Collected data:
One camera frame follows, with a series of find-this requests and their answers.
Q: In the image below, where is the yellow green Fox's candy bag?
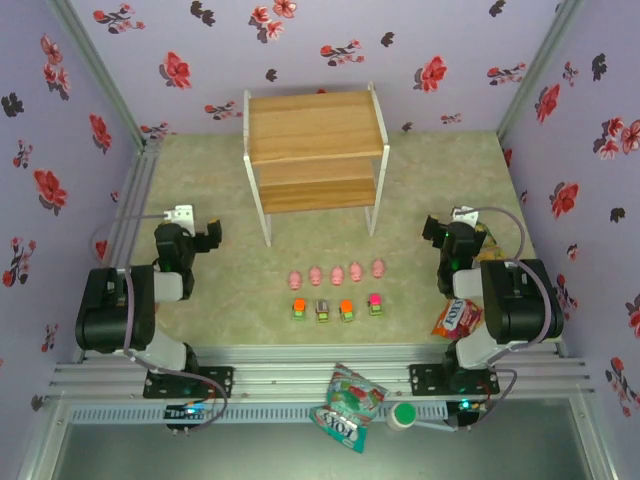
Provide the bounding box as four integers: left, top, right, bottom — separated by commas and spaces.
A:
473, 222, 507, 261

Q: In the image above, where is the red Fox's candy bag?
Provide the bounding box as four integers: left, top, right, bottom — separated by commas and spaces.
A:
432, 298, 485, 341

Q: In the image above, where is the white bottle green cap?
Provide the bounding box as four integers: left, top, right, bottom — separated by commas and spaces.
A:
385, 402, 417, 431

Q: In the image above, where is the teal Fox's candy bag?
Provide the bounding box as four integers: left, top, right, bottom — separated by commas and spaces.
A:
308, 363, 390, 455

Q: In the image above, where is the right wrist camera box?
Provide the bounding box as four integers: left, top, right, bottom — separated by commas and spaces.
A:
451, 205, 482, 225

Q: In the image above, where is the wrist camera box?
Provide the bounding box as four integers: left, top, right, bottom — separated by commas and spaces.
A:
451, 205, 482, 225
167, 203, 195, 227

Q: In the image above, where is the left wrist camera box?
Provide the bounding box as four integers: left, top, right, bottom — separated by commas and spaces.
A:
167, 203, 195, 227

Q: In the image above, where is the aluminium side rail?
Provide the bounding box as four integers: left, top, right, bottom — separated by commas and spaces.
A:
74, 137, 164, 364

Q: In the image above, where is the left arm grey cable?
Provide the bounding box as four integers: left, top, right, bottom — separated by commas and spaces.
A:
89, 212, 229, 434

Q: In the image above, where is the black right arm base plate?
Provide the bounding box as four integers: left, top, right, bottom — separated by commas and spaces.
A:
408, 363, 501, 399

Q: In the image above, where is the wooden shelf white frame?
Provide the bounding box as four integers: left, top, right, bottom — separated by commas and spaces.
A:
242, 81, 391, 248

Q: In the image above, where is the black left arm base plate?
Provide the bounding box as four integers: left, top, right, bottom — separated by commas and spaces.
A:
143, 365, 235, 401

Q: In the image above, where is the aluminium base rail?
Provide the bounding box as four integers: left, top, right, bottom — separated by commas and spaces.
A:
47, 343, 594, 401

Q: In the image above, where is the white slotted cable duct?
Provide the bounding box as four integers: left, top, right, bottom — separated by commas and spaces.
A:
67, 404, 449, 425

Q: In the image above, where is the aluminium corner post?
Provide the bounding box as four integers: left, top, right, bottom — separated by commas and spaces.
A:
494, 0, 586, 146
47, 0, 149, 149

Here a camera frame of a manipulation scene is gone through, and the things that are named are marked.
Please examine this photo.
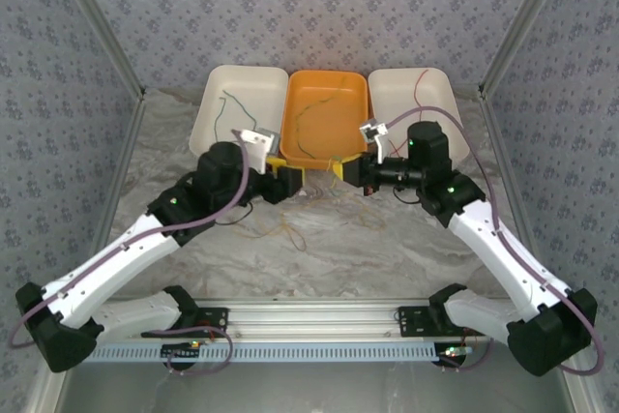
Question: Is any dark green cable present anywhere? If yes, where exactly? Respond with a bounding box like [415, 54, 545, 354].
[324, 154, 352, 204]

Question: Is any olive green cable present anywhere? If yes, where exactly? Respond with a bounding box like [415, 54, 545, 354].
[294, 74, 352, 161]

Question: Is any teal green cable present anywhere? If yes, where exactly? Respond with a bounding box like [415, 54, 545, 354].
[213, 96, 226, 143]
[222, 89, 258, 132]

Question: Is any long red cable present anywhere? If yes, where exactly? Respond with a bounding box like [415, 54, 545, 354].
[388, 68, 430, 158]

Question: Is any orange plastic tray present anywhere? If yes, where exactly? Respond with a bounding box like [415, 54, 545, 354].
[279, 69, 369, 171]

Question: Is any cream plastic tray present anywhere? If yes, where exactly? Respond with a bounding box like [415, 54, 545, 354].
[367, 67, 472, 167]
[188, 63, 290, 162]

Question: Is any small circuit board with LEDs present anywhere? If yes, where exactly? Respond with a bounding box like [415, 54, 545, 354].
[161, 340, 204, 360]
[437, 343, 474, 367]

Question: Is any aluminium frame bar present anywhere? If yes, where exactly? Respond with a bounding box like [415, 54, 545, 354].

| Task details |
State how many lines above include the word "rail", and nothing more.

| Task answer |
2